• Task prompt
From the entries below, gather every line containing the string "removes".

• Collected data
*** Begin section ***
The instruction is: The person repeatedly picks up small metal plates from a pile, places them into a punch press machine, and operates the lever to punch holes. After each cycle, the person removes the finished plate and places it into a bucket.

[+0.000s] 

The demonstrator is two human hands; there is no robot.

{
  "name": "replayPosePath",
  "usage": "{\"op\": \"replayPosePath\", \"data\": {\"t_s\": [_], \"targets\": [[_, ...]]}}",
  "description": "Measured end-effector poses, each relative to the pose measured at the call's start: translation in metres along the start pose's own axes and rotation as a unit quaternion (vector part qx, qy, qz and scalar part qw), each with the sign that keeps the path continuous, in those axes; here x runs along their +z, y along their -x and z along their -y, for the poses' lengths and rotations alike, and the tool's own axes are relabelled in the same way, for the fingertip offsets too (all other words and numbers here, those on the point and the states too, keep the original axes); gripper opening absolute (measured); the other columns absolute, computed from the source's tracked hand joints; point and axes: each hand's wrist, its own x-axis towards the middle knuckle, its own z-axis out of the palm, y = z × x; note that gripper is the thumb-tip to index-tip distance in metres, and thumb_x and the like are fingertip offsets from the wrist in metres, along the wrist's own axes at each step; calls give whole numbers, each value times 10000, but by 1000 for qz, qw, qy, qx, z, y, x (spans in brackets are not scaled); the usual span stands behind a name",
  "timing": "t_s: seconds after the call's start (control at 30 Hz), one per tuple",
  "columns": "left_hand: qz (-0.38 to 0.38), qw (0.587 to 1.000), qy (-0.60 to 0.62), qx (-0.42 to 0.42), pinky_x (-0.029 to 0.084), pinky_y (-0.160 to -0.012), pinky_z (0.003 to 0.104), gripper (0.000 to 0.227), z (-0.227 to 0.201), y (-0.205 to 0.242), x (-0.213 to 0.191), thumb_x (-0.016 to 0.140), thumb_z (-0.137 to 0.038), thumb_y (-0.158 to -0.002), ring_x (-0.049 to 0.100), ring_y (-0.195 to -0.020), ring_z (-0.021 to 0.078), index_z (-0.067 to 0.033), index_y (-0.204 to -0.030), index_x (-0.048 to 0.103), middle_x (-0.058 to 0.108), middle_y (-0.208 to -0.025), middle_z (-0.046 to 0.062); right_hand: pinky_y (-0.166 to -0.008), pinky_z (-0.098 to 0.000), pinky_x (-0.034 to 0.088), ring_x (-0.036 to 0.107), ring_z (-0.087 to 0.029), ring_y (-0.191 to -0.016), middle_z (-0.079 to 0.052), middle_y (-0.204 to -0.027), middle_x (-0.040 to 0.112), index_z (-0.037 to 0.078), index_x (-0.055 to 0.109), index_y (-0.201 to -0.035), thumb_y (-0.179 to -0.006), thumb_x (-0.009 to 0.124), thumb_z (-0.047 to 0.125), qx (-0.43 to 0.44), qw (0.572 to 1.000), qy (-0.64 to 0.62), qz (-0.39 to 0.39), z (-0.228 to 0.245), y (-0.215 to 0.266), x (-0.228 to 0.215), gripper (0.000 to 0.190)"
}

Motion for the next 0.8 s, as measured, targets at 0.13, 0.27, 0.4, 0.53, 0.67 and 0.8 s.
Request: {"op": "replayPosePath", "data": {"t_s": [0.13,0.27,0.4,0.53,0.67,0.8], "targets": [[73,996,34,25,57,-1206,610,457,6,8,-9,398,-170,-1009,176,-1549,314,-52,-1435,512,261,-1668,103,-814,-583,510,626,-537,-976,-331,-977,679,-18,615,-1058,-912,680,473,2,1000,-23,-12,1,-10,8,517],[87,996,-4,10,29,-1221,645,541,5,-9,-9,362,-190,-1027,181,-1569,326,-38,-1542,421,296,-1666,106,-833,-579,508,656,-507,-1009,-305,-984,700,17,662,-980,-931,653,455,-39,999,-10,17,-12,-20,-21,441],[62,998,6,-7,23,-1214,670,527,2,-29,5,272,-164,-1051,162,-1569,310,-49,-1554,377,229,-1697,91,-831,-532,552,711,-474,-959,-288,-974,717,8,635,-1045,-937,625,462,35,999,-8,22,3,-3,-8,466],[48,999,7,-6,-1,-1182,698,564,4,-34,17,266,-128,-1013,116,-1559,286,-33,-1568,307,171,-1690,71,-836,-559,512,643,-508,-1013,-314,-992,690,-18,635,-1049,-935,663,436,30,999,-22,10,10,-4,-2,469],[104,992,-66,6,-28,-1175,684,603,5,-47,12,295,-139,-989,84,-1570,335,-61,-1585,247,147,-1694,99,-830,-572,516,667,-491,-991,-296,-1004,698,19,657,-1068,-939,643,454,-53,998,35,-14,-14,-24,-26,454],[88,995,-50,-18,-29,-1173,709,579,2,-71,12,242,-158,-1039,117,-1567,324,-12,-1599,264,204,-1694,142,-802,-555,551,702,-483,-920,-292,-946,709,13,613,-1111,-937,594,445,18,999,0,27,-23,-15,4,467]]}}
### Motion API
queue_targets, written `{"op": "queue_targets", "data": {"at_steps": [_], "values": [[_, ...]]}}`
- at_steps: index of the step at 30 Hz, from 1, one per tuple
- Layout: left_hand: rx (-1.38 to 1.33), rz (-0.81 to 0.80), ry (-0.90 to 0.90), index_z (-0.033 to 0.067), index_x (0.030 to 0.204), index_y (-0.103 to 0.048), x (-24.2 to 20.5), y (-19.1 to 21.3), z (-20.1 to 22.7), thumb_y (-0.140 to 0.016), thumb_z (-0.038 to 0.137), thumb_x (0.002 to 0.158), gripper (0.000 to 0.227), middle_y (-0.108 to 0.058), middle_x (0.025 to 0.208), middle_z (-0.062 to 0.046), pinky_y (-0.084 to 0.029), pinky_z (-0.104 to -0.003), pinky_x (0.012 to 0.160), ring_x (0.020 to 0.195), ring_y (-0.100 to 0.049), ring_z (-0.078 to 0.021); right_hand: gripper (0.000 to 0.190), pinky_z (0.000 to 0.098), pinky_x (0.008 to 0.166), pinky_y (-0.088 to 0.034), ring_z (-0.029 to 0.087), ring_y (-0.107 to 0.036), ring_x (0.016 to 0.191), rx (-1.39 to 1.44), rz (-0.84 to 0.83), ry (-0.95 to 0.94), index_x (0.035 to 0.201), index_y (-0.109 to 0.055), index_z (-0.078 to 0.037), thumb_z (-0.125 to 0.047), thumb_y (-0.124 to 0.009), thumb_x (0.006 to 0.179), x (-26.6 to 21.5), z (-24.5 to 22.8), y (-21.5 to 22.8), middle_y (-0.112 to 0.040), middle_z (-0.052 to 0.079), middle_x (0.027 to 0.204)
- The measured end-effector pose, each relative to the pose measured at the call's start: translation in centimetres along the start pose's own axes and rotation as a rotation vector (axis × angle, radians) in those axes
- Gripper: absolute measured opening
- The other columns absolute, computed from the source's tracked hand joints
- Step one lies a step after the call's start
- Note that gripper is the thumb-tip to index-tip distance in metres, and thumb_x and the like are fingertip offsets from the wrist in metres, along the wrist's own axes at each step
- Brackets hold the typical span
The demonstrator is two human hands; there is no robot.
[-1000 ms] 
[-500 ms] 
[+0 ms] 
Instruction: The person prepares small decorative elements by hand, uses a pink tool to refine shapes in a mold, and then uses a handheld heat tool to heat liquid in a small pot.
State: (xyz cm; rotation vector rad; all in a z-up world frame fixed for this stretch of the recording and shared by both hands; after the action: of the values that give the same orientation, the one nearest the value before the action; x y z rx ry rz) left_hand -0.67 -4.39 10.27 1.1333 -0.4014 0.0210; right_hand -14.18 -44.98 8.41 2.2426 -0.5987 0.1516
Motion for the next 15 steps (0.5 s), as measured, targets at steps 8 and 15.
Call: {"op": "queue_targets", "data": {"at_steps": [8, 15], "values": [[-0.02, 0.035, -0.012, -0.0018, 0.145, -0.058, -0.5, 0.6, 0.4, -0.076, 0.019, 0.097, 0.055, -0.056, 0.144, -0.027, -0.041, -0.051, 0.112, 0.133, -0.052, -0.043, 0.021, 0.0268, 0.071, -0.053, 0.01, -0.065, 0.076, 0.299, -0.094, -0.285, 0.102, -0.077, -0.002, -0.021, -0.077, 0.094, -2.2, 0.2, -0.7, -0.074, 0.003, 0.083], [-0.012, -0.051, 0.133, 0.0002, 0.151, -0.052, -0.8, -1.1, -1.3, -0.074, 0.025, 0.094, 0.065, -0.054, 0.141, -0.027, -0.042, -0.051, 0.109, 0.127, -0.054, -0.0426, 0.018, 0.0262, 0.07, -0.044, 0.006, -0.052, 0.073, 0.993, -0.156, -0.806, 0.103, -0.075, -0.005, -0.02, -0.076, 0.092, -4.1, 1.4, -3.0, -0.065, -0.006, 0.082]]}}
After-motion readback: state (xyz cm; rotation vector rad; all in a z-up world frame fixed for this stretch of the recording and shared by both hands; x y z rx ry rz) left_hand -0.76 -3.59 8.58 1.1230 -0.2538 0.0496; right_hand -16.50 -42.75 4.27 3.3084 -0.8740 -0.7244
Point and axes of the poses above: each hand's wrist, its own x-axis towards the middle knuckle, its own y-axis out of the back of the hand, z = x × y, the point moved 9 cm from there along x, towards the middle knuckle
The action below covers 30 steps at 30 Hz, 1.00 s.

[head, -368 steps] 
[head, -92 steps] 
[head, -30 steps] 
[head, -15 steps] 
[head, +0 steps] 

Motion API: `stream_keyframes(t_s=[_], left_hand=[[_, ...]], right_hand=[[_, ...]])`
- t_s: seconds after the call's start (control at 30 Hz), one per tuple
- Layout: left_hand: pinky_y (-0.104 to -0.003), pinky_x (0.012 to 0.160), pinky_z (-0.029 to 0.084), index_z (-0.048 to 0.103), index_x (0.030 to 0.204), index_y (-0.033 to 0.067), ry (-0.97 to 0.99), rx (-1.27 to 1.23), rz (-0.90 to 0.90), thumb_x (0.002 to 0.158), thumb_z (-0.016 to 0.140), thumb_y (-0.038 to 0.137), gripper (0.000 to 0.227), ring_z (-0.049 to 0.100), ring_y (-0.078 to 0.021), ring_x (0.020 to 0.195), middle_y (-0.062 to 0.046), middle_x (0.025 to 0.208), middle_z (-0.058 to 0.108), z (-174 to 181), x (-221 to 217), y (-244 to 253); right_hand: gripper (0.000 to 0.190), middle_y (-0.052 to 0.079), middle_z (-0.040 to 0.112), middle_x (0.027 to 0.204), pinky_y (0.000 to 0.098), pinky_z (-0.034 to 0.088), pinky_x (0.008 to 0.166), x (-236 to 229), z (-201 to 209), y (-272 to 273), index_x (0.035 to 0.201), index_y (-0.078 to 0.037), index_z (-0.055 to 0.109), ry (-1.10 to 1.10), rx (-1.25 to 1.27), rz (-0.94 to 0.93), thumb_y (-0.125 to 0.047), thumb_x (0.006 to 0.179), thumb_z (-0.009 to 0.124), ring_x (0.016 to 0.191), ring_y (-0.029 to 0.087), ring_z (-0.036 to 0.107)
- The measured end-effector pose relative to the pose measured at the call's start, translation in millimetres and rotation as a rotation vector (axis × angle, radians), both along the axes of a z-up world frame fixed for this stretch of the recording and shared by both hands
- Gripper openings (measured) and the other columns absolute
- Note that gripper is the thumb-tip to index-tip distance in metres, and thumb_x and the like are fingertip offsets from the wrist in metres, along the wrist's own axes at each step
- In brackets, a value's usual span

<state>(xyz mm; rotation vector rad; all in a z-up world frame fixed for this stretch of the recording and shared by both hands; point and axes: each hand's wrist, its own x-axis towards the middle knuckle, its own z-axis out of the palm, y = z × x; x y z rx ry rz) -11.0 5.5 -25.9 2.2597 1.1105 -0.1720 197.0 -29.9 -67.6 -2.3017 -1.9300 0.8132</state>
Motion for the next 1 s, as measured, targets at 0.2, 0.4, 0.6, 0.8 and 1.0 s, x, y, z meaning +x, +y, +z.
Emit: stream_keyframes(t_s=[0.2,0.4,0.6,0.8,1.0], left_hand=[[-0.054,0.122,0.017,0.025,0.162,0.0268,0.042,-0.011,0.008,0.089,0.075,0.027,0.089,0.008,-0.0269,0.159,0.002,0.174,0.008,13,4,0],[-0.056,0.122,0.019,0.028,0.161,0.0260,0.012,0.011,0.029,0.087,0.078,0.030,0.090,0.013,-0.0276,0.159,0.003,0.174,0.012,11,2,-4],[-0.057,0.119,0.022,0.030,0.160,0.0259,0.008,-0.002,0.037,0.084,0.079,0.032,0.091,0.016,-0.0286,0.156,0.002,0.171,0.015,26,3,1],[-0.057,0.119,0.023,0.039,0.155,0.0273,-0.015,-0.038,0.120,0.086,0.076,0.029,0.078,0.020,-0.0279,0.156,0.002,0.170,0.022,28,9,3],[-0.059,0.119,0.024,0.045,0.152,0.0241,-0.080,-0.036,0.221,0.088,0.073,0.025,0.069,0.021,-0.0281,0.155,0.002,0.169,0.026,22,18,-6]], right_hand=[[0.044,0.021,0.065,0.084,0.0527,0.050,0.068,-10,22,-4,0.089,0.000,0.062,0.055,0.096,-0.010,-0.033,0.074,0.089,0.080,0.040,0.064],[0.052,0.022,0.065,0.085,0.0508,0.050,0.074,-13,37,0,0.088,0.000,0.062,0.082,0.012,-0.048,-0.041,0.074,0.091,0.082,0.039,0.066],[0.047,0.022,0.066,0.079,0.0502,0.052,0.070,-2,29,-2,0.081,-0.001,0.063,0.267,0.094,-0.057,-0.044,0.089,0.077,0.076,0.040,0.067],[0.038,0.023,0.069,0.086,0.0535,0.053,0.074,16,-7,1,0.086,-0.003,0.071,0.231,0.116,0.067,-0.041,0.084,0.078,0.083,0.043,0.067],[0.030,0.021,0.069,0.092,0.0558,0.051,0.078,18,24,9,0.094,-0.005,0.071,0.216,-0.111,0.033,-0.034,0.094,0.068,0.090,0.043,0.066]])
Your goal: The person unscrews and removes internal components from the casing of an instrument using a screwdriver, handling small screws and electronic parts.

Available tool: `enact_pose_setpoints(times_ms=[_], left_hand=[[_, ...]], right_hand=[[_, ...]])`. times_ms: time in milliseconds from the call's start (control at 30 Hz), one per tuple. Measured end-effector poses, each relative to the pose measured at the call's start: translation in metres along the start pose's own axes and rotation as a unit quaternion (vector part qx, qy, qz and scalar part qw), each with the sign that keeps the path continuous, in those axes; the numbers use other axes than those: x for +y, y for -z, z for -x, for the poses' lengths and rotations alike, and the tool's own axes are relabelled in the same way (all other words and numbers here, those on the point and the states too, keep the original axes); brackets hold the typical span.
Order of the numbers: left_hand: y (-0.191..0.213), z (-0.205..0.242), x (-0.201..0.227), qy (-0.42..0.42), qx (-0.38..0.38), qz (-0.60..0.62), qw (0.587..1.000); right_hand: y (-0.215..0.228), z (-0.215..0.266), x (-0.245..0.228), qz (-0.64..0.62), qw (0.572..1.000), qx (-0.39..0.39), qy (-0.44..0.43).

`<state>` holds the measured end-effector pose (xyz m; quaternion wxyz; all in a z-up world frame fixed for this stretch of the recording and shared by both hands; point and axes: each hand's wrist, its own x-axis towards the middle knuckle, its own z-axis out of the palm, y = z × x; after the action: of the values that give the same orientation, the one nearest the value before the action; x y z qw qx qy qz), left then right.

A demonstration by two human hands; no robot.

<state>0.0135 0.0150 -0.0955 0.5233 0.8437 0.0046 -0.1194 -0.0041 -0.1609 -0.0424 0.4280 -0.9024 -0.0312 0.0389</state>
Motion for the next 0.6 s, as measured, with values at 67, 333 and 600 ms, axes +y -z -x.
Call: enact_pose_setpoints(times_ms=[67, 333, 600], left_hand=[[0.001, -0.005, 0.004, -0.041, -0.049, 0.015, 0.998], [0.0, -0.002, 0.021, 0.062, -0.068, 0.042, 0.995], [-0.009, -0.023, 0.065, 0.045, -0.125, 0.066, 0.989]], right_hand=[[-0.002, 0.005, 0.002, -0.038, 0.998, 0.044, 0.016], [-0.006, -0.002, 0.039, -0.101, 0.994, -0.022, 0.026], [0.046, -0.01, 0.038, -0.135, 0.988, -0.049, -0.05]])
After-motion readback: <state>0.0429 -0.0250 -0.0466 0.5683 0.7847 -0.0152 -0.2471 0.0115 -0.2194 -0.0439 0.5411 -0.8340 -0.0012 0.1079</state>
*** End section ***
• Task result
The instruction is: The person repeatedly picks up small metal plates from a pile, places them into a punch press machine, and operates the lever to punch holes. After each cycle, the person removes the finished plate and places it into a bucket.
Your goal: The person unscrews and removes internal components from the casing of an instrument using a screwdriver, handling small screws and electronic parts.

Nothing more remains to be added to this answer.